Erkenntnisse auf dem Weg zum Zero-Waste-Haus
Ziel ist es, ein Zero-Waste-Haus zu bauen, in dem Materialkreisläufe so miteinander verbunden werden, dass die Abfallstoffe der einen als Sekundärrohstoff der anderen Nutzenden fungieren. So soll eine Art Mini-Ökosystem entstehen, in dem die Bewohnerschaft und das Gewerbe durch Materialkreisläufe technischer, organischer und sozialer Natur eng und vielfältig miteinander verbunden sind. Ein Beispiel: In der neuen Halle soll neben Vorträgen und Diskussionen vor allem an sogenannten «Challenges» gearbeitet werden. Diese drehen sich um ganz konkrete Herausforderungen, zum Beispiel die Frage, wie man aus dem Berlin Festival ein «Zero Waste Event» machen könnte, wie man auf Kompostabfällen Pilze zum Essen oder zur Wärmedämmung züchten kann, oder wie man mit selbstgebauten Filtersystemen den Wasserverbrauch im eigenen Bad um 90 Prozent reduzieren kann.

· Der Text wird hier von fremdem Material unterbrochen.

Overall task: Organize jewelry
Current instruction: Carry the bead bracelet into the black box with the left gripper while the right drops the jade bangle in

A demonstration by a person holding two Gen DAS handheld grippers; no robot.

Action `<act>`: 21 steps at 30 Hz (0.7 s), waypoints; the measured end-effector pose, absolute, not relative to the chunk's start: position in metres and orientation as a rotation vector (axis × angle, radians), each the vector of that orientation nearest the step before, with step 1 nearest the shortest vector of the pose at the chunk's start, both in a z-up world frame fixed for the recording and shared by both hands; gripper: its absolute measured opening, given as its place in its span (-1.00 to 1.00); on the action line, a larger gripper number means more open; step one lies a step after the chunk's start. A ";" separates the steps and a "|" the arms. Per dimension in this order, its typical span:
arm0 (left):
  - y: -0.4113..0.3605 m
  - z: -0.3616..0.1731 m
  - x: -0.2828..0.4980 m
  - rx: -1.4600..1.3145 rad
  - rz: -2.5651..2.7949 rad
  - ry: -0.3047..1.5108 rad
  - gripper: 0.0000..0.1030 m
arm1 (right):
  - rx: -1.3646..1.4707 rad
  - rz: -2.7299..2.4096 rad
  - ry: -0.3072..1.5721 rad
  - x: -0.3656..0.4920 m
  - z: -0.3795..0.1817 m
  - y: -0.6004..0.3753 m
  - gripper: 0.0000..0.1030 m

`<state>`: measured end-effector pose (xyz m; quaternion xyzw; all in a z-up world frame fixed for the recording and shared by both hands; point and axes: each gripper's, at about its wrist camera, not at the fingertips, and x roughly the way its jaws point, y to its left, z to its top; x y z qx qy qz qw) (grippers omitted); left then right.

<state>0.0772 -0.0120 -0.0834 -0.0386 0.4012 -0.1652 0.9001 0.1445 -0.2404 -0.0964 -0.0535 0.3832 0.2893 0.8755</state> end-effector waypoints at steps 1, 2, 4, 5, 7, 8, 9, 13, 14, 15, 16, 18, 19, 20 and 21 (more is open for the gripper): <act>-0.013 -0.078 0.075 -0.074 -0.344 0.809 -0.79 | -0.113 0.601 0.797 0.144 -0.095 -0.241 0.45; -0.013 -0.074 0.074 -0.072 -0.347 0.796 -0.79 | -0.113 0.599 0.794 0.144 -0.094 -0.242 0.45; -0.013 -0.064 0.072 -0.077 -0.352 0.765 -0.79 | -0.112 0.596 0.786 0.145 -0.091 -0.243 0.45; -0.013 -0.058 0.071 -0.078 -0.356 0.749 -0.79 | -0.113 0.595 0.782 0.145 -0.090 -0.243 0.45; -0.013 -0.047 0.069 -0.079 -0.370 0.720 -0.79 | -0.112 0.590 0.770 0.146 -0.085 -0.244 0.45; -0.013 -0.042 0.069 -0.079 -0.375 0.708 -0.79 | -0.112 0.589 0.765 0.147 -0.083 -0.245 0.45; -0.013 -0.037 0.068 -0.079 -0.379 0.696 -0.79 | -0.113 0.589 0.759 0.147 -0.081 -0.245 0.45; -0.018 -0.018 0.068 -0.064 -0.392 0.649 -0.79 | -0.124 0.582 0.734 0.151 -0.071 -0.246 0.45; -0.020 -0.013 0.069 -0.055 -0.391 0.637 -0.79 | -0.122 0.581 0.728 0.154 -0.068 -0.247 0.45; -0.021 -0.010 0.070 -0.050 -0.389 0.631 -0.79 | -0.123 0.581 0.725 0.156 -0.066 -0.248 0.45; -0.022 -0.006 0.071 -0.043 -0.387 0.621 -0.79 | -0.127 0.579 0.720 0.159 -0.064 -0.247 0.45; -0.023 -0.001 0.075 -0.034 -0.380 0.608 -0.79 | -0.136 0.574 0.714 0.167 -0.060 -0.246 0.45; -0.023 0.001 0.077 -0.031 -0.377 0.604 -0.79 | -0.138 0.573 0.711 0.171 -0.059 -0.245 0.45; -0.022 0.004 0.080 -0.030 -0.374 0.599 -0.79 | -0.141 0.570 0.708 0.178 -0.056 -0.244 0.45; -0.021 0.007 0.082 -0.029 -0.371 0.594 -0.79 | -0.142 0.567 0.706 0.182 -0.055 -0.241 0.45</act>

Während der laufenden Arbeiten am Gebäude haben sich bereits eine Vielzahl von Erkenntnissen eingestellt: So hat sich etwa die Aufteilung der Bauaufgaben zwischen Fachfirmen und einem experimentellen «zirkulären Team», das eigens für die CRCLR-Baustelle geschaffen wurde, bestens bewährt. Weiter hat sich gezeigt, dass sich langlebige Materialien wie Granit, Ziegel oder Keramik leichter wiederverwenden lassen. Standardkomponenten wie Fenster und Türen können dann gut wiederverwendet werden, wenn die Planung frühzeitig erfolgt und die Abmessungen anpassbar sind. Für das Projekt wurde auch die Stadt Berlin als Materiallager genutzt, und die Suche nach geeigneten Bauteilen aus anderem Abbruchbaustellen war erfolgreich. Und was die Ausführung betrifft, sollte man mit einer längeren Vorbereitung oder einer Anpassung des Materials rechnen.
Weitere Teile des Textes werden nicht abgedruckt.